Typical steps in HDInsight log management are:

  • Step 1: Determine log retention policies
  • Step 2: Manage cluster service versions configuration logs
  • Step 3: Manage cluster job execution log files
  • Step 4: Forecast log volume storage sizes and costs
  • Step 5: Determine log archive policies and processes

Step 1: Determine log retention policies

The first step in creating a HDInsight cluster log management strategy is to gather information about business scenarios and job execution history storage requirements.

Cluster details

The following cluster details are useful in helping to gather information in your log management strategy. Gather this information from all HDInsight clusters you've created in a particular Azure account.

  • Cluster name
  • Cluster region and Azure availability zone
  • Cluster state, including details of the last state change
  • Type and number of HDInsight instances specified for the master, core, and task nodes

You can get most of this top-level information using the Azure portal. Alternatively, you can use Azure CLI to get information about your HDInsight cluster(s):

az hdinsight list --resource-group <ResourceGroup>
az hdinsight show --resource-group <ResourceGroup> --name <ClusterName>

You can also use PowerShell to view this information. For more information, see Apache Manage Hadoop clusters in HDInsight by using Azure PowerShell.

Understand the workloads running on your clusters

It's important to understand the workload types running on your HDInsight cluster(s) to design appropriate logging strategies for each type.

  • Are the workloads experimental (such as development or test) or production-quality?
  • How often do the production-quality workloads normally run?
  • Are any of the workloads resource-intensive and/or long-running?
  • Do any of the workloads use a complex set of Hadoop services for which multiple types of logs are produced?
  • Do any of the workloads have associated regulatory execution lineage requirements?

Example log retention patterns and practices

  • Consider maintaining data lineage tracking by adding an identifier to each log entry, or through other techniques. This allows you to trace back the original source of the data and the operation, and follow the data through each stage to understand its consistency and validity.

  • Consider how you can collect logs from the cluster, or from more than one cluster, and collate them for purposes such as auditing, monitoring, planning, and alerting. You might use a custom solution to access and download the log files on a regular basis, and combine and analyze them to provide a dashboard display.
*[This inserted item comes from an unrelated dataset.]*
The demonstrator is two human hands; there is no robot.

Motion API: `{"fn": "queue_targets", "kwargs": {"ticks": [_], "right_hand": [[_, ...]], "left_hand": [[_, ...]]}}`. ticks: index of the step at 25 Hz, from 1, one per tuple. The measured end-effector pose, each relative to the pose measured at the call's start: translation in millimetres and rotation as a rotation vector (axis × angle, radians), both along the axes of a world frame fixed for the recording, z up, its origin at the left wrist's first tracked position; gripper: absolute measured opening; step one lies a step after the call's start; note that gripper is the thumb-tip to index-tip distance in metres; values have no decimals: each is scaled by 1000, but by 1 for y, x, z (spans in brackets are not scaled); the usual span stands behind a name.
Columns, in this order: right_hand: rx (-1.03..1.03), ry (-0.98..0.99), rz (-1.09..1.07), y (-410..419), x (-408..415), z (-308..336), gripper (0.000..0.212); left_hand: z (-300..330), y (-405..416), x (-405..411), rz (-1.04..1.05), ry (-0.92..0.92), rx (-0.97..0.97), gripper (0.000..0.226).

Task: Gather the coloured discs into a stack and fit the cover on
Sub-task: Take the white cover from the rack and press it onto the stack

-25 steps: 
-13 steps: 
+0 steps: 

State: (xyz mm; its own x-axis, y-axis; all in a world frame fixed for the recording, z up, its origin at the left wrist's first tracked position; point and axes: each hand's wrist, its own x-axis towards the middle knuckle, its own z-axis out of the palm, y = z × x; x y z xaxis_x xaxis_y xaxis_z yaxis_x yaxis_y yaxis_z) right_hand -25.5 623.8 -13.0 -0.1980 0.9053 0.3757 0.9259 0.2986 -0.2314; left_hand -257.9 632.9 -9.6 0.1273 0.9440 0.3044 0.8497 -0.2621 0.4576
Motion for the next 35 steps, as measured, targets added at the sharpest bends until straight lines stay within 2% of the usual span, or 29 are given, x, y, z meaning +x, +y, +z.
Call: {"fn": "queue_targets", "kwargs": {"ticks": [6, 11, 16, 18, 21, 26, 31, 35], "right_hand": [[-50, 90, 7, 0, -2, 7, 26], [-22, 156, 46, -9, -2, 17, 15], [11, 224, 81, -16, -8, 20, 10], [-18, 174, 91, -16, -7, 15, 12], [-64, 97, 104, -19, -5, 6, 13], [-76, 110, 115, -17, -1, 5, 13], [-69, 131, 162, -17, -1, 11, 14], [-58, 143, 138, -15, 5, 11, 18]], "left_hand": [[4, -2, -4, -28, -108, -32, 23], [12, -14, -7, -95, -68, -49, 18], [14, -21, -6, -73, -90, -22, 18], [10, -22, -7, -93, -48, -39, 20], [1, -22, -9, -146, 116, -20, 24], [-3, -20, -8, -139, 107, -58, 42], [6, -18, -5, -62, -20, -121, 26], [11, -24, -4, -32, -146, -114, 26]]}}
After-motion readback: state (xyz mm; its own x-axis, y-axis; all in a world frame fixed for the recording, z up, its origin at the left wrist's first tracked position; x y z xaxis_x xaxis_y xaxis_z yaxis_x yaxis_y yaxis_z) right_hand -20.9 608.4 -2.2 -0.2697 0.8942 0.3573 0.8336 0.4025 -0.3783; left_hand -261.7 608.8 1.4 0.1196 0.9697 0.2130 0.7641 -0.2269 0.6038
You can also add additional capabilities for alerting for security or failure detection. You can build these utilities using PowerShell, the HDInsight SDKs, or code that accesses the Azure classic deployment model.

  • Consider whether a monitoring solution or service would be a useful benefit. The Microsoft System Center provides an HDInsight management pack. You can also use third-party tools such as Apache Chukwa and Ganglia to collect and centralize logs. Many companies offer services to monitor Hadoop-based big data solutions, for example: Centerity, Compuware APM, Sematext SPM, and Zettaset Orchestrator.

Step 2: Manage cluster service versions and view Script Action logs

A typical HDInsight cluster uses several services and open-source software packages (such as Apache HBase, Apache Spark, and so forth). For some workloads, such as bioinformatics, you may be required to retain service configuration log history in addition to job execution logs.

View cluster configuration settings with the Ambari UI

Apache Ambari simplifies the management, configuration, and monitoring of a HDInsight cluster by providing a web UI and a REST API. Ambari is included on Linux-based HDInsight clusters. Select the Cluster Dashboard pane on the Azure portal HDInsight page to open the Cluster Dashboards link page. Next, select the HDInsight cluster dashboard pane to open the Ambari UI. You're prompted for your cluster login credentials.

To open a list of service views, select the Ambari Views pane on the Azure portal page for HDInsight. This list varies, depending on which libraries you've installed. For example, you may see YARN Queue Manager, Hive View, and Tez View. Select any service link to see configuration and service information. The Ambari UI Stack and Version page provides information about the cluster services' configuration and service version history. To navigate to this section of the Ambari UI, select the Admin menu and then Stacks and Versions. Select the Versions tab to see service version information.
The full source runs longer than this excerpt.